• Task prompt: From the data underneath, reproduce exactly the stretch that begins at the line with "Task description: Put" and ends after the line with "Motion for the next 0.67".

• Extracted data:
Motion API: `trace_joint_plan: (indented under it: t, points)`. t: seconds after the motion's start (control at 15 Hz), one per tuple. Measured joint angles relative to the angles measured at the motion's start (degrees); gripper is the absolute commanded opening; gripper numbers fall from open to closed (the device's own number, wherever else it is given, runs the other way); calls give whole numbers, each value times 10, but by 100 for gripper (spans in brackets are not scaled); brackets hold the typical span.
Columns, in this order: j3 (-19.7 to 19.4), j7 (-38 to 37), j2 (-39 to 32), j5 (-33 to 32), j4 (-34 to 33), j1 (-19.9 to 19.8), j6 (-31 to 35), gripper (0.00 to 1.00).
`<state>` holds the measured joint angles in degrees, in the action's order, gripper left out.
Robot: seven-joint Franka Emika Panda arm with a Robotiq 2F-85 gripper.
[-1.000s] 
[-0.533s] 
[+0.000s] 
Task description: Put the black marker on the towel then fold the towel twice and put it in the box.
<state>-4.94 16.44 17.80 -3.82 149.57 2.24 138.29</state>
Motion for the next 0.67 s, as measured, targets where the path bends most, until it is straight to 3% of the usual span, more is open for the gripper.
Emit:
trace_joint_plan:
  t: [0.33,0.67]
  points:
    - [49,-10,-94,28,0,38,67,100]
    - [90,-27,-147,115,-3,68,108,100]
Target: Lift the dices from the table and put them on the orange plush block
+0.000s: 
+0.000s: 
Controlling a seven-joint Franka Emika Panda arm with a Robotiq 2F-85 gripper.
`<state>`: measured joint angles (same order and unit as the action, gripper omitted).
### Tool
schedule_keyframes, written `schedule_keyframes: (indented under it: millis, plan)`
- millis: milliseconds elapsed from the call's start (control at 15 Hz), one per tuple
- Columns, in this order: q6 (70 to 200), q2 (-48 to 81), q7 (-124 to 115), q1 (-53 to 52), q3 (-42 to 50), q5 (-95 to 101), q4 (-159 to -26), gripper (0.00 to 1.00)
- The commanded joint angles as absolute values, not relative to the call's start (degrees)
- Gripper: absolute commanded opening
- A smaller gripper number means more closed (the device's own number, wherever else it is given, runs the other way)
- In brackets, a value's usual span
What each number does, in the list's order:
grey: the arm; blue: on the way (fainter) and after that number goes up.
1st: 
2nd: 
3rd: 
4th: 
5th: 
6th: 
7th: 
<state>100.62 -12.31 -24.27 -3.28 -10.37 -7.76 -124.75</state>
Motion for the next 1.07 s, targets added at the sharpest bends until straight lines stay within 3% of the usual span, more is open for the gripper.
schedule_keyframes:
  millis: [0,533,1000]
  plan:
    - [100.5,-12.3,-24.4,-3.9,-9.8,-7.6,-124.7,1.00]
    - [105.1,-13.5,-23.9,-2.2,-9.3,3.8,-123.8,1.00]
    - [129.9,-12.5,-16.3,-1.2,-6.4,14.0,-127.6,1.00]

• Task answer:
Task description: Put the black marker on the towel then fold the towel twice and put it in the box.
<state>-4.94 16.44 17.80 -3.82 149.57 2.24 138.29</state>
Motion for the next 0.67 s, as measured, targets where the path bends most, until it is straight to 3% of the usual span, more is open for the gripper.

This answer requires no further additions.